Gospel and Our Culture Network - Missional
In the ongoing effort to catalog what different people consider “missional,” here is the list from the Gospel and Our Culture Network. GOCN are the folks that began the conversation about thinking as missionaries to the West. There are lots of great articles that are perhaps a bit more technical and scholarly, but accessible.
The twelve hallmarks of a missional church:
- The missional church proclaims the gospel.
- The missional church is a community where all members are involved in learning to become disciples of Jesus.
- The Bible is normative in this church’s life.
- The church understands itself as different from the world because of its participation in the life, death, and resurrection of its Lord.
- The church seeks to discern God’s specific missional location for the entire community and for all of its members.
- A missional community is indicated by how Christians behave toward one another.
- It is a community that practices reconciliation.
- People within the community hold themselves accountable to one another in love.
- The church practices hospitality.
- Worship is the central act by which the community celebrates with joy and thanksgiving both God’s presence and God’s promised future.

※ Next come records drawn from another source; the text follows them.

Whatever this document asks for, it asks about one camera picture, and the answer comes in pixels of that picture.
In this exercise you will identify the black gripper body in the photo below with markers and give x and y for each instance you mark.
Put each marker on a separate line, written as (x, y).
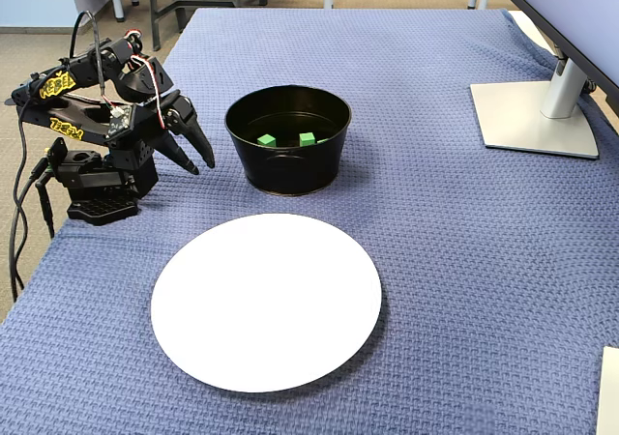
(170, 122)

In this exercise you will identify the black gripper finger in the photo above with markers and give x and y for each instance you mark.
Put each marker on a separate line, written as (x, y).
(176, 152)
(191, 125)

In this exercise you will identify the white round plate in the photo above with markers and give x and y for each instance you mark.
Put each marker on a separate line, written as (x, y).
(266, 304)

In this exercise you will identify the black metal bucket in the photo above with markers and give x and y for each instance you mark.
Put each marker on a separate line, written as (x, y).
(290, 174)

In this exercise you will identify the black round floor outlet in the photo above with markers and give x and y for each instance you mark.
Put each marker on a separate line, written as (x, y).
(7, 102)

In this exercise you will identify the blue woven tablecloth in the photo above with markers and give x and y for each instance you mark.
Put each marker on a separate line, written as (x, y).
(435, 261)

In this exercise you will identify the monitor with silver stand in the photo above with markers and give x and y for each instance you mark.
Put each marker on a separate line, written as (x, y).
(532, 121)

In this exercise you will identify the white flat board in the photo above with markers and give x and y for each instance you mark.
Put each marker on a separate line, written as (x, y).
(610, 396)

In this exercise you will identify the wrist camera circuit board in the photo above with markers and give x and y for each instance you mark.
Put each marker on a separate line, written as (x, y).
(119, 121)

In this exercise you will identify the dark grey table frame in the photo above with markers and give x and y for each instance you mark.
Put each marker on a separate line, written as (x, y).
(156, 19)

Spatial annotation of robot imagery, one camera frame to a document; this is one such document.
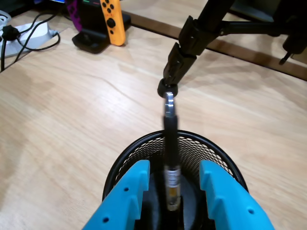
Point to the black power plug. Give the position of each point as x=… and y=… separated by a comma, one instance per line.
x=9, y=32

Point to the orange game controller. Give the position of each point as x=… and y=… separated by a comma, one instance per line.
x=112, y=21

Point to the black camera tripod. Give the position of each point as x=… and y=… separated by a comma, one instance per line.
x=192, y=38

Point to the black mesh pen holder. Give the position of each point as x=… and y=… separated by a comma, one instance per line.
x=153, y=143

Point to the black pen with silver clip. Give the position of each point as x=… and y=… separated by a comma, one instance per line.
x=171, y=143

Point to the purple game controller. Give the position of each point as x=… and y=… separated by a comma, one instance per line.
x=74, y=14

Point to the white power strip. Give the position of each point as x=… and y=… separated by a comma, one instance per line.
x=36, y=33

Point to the black controller charging dock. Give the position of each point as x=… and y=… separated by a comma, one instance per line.
x=91, y=40

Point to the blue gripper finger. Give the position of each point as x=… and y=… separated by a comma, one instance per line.
x=235, y=203
x=120, y=198

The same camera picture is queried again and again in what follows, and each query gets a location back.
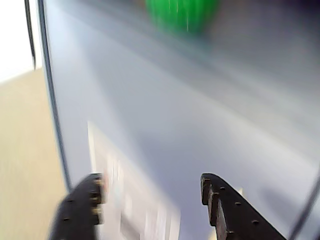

- This community has a vital public witness.
- There is a recognition that the church itself is an incomplete expression of the reign of God.
Frost and Hirsch in “The Shaping of Things to Come” add three principles. Each of these three form a chapter in their book.
- The missional church is incarnational, not attractional in its ecclesiology.
- The missional church is messianic, not dualistic, in its spirituality.
- The missional church adopts an apostolic, rather than a heirarchical, mode of leadership.